Major EHS tribunal decision in the UK

 


A recent decision by the Upper Tribunal (Administrative Appeals Chamber) has found that an EHS child who is made ill by Wi-Fi must be accommodated by her school, which needs to produce - and implement - an Education, Health and Care Plan (EHCP) for her continuing education.

This ground-breaking news became public knowledge on 17th August 2022, when Local Government Lawyer published this article:  'Upper Tribunal requires council to secure EHCP for student who is hypersensitive to Wi-Fi signals'.

The article noted that:

'The Upper Tribunal has ruled that a council must secure special educational provision for a child who has electromagnetic hypersensitivity and is particularly sensitive to Wi-Fi signals'

The Upper Tribunal decision is here.


On 19th August 2022, PHIRE Medical (Physicians' Health Initiative for Radiation and Environment) issued this press release, which gave additional details about this case, including statements from the parents and child, and excerpts from three tribunal hearings.

The decision that this child should be accommodated for her electromagnetic hypersensitivity in her school was based on provisions from the Children and Families Act 2014, as well as the Equality Act 2010. Under the latter, the child was found to be disabled, under sections 6 and 20(2)(b):

Section 6

(1)A person (P) has a disability if—

(a)P has a physical or mental impairment, and

(b)the impairment has a substantial and long-term adverse effect on P's ability to carry out normal day-to-day activities.

Section 20(2)(b)

(2)A reference to a disabled person is a reference to a person who has a disability.

20 Duty to make adjustments

(2)The duty comprises the following three requirements...

(4)The second requirement is a requirement, where a physical feature puts a disabled person at a substantial disadvantage in relation to a relevant matter in comparison with persons who are not disabled, to take such steps as it is reasonable to have to take to avoid the disadvantage...

(9)In relation to the second requirement, a reference in this section or an applicable Schedule to avoiding a substantial disadvantage includes a reference to—

(b)altering it

(I've extracted what I believe are the correct parts from this Act; I'm not an expert on Government legislation though!).

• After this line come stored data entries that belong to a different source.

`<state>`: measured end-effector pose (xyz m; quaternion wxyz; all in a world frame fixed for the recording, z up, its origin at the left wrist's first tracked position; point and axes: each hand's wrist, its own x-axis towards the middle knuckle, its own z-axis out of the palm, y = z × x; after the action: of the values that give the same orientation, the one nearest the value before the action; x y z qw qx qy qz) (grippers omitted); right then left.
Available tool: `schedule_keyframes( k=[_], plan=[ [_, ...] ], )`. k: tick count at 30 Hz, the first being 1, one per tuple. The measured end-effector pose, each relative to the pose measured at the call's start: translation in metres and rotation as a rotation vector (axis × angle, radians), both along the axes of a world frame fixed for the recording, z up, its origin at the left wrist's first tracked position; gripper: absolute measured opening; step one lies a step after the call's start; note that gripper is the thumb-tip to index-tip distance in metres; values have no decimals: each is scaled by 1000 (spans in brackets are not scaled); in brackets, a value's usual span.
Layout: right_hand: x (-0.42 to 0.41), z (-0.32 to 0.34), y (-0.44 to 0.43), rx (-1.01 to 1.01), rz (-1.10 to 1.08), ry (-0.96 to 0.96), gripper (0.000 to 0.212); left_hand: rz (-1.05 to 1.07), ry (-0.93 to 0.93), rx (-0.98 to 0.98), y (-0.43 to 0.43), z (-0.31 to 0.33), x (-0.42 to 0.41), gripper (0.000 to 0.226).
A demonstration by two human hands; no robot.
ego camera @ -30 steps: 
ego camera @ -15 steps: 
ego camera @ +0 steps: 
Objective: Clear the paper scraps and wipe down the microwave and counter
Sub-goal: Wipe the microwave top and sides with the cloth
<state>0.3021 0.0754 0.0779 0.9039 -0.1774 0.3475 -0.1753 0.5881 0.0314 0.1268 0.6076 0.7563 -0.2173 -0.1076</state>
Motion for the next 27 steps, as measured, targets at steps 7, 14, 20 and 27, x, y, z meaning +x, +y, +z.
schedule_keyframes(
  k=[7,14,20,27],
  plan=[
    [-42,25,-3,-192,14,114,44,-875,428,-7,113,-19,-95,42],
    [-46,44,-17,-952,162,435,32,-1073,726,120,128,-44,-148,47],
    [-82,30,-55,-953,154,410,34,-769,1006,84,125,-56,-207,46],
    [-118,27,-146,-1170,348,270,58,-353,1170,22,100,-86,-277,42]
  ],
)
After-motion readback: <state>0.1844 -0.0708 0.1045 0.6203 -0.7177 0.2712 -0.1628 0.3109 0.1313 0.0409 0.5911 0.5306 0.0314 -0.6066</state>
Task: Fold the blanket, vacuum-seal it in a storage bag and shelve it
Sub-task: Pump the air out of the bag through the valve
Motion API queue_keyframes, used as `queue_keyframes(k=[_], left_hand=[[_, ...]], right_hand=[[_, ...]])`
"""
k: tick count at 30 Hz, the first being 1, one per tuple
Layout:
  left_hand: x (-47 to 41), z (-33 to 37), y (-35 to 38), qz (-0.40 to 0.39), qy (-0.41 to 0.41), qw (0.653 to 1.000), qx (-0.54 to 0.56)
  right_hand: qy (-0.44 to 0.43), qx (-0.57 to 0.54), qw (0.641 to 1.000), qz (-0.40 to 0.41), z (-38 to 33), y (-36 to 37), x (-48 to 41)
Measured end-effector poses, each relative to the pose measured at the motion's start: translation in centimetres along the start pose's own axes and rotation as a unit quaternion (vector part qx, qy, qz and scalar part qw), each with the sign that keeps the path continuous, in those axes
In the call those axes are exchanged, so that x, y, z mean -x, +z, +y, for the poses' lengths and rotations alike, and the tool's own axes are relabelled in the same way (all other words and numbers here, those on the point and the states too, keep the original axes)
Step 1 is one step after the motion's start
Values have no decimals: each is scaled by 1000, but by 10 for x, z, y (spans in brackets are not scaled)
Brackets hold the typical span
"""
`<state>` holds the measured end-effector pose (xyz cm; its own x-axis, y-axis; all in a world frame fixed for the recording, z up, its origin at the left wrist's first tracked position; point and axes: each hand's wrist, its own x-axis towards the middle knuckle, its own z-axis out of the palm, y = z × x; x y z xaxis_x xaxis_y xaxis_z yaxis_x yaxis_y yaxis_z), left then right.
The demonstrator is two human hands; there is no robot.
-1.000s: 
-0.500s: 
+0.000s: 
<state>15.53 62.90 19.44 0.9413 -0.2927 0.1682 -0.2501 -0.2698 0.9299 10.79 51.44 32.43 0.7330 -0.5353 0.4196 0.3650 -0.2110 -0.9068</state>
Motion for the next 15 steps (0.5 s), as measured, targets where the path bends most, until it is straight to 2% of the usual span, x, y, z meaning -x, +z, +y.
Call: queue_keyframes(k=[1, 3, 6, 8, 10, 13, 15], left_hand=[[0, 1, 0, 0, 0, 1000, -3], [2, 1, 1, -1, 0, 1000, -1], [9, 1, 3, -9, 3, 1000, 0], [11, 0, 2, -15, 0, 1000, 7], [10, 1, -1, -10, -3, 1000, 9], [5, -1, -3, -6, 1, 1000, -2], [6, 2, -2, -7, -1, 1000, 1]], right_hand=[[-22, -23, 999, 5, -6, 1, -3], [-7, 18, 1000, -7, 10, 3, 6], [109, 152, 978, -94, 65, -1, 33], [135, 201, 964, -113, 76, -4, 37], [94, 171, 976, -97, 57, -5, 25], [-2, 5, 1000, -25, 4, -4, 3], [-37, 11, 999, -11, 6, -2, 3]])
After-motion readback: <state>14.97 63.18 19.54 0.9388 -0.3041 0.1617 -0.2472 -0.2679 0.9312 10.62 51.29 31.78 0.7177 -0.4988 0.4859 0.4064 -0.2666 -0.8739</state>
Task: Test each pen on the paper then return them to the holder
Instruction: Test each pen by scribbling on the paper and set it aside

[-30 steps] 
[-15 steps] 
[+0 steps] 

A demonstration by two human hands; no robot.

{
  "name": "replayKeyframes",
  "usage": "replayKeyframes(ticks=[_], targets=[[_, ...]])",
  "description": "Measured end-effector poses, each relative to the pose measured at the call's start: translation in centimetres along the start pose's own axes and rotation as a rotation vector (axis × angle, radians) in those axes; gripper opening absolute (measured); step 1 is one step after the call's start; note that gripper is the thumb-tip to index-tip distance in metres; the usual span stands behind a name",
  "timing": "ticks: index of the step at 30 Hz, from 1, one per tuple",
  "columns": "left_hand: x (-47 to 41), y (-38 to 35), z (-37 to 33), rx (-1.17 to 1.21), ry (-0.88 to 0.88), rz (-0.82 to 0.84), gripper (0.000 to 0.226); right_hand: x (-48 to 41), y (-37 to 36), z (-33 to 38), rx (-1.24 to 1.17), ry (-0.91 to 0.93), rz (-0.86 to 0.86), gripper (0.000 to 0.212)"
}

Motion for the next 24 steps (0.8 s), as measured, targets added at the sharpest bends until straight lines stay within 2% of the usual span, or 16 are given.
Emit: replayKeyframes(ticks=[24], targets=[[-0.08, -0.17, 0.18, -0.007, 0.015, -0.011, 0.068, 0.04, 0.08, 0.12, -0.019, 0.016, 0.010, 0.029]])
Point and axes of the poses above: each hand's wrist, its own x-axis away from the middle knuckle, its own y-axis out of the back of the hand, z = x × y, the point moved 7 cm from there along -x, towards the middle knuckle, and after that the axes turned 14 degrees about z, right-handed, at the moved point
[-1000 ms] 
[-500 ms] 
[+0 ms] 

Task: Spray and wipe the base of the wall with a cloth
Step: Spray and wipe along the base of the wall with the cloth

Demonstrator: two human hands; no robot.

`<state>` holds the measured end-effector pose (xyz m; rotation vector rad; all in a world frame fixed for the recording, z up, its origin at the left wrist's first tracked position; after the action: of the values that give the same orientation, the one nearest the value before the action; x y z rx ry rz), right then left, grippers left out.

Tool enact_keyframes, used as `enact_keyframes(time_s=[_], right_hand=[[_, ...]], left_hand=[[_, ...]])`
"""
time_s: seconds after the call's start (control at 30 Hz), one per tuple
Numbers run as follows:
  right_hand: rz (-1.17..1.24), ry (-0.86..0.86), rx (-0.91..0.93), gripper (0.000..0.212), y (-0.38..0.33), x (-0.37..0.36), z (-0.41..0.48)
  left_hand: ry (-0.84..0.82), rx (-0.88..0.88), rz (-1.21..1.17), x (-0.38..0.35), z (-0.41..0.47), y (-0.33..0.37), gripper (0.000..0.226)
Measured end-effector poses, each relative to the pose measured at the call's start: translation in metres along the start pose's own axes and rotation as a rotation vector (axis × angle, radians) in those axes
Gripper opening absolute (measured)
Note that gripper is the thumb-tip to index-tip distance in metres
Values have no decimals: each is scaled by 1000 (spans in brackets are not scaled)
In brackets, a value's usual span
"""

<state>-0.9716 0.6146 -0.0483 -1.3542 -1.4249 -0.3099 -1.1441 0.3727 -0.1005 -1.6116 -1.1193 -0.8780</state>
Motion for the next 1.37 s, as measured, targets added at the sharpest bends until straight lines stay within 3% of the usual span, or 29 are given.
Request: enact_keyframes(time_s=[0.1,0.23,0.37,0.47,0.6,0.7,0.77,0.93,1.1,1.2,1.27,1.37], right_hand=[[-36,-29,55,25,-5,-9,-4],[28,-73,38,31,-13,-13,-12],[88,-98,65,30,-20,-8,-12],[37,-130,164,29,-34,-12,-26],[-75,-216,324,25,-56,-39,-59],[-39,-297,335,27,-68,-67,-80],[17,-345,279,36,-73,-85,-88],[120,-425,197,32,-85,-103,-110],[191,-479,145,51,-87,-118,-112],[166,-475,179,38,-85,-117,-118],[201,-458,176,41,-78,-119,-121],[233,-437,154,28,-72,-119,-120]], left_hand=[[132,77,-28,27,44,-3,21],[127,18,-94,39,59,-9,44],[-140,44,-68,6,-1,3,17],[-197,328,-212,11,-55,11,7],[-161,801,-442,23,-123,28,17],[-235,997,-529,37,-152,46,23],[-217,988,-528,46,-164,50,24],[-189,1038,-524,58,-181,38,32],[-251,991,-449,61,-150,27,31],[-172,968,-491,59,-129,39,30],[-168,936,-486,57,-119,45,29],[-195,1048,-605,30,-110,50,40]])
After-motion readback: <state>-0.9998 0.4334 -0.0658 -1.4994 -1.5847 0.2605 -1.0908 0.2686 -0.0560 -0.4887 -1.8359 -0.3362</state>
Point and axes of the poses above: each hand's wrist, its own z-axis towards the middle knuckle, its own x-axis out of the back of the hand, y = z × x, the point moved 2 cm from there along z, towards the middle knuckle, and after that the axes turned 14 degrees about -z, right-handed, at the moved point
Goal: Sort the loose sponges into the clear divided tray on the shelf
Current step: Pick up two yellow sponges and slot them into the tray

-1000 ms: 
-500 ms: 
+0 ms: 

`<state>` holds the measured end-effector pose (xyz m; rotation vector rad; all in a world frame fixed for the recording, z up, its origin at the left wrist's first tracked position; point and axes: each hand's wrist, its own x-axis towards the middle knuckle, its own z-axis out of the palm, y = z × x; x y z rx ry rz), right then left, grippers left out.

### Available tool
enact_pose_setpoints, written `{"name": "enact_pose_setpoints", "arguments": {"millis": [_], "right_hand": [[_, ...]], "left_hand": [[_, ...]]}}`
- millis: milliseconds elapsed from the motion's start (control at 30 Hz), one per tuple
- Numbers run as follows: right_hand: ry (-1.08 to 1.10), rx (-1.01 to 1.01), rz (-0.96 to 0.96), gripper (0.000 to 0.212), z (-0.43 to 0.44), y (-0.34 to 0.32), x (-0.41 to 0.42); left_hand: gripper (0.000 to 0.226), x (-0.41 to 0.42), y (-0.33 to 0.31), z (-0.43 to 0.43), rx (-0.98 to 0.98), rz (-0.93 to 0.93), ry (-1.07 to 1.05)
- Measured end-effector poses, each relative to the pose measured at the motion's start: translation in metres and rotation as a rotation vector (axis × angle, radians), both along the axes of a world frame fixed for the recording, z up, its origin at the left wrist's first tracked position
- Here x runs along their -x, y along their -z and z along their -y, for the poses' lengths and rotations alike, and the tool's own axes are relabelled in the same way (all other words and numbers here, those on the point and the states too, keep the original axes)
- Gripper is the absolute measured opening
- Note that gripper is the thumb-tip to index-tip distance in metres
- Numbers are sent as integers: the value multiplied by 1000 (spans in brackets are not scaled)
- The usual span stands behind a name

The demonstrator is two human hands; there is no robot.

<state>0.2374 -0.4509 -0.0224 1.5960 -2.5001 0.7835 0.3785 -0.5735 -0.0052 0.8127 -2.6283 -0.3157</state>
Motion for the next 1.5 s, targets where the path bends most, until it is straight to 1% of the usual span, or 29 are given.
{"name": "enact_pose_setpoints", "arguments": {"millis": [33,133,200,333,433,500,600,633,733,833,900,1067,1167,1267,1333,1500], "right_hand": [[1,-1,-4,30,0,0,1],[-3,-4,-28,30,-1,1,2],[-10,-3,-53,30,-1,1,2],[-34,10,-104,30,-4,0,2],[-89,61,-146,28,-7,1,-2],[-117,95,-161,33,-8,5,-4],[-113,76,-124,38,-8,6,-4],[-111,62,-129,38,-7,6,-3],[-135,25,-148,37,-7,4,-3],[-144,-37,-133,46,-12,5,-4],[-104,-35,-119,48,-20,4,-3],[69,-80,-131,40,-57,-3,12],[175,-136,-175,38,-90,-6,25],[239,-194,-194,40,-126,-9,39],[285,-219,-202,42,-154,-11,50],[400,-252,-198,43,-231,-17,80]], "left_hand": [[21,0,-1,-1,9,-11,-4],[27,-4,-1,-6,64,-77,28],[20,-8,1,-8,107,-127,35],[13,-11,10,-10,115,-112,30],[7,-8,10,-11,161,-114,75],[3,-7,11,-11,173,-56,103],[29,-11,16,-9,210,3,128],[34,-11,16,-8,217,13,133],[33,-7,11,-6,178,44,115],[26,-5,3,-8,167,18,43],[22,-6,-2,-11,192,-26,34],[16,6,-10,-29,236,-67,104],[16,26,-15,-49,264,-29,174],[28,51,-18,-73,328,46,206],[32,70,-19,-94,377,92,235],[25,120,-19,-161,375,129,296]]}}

As the excerpts in the PHIRE press release show, the denial by the former Public Health England (now the UK Health Security Agency - UKHSA) that electromagnetic hypersensitivity is associated with EMFs was irrelevant, so far as the Equality Act 2010 is concerned. The First Tier Tribunal Decision Letter said this:

“We take into account that Public Health England doesn’t recognise EHS, but there is a credible body of evidence that on balance establishes the impairment.”

In other words, it doesn't matter what health agencies, such as the UKHSA and the World Health Organisation, and private groups, such as ICNIRP (International Commission on Non-Ionizing Radiation Protection), say about EHS, which is that it is a psychological problem, unrelated to EMFs. What mattered in this case was the evidence as presented, under the Equality Act 2010:

“On balance, we find that some individuals are sensitive to electro-magnetic fields in the way described by the parents.”

and: 

"We decided, on balance that XXX’s symptoms are caused by electro-magnetic fields”

In fact, having read through the Upper Tribunal decision, as well as the excerpts from the other tribunals, it is clear that no attempt has been made to state that this child's intolerance of Wi-Fi is psychogenic (i.e. that it originates in her mind). This is underlined by the involvement of:

 'two educational psychologists both of whom found her and her parents credible in describing her symptoms'.

The reason that I believe - and hope - that this decision is so significant, and potentially far-reaching, is that it shows that EHS people can use existing legislation - the Equality Act 2010 - in order to press for accommodation.

That this family went through with this lengthy, and presumably very challenging, legal process over a number of years is something to be greatly admired and appreciated, and I'd imagine that they would have had access to some very supportive and knowledgeable assistance behind the scenes.

My understanding is that the decision in this case now forms a legal precedent, at least under certain aspects of UK law (this will become clearer over time), and I hope that it will support further legal actions by electrosensitive individuals, as we increasingly assert our fundamental right to be recognised and accommodated, and to be treated with respect, compassion, and equality before the law.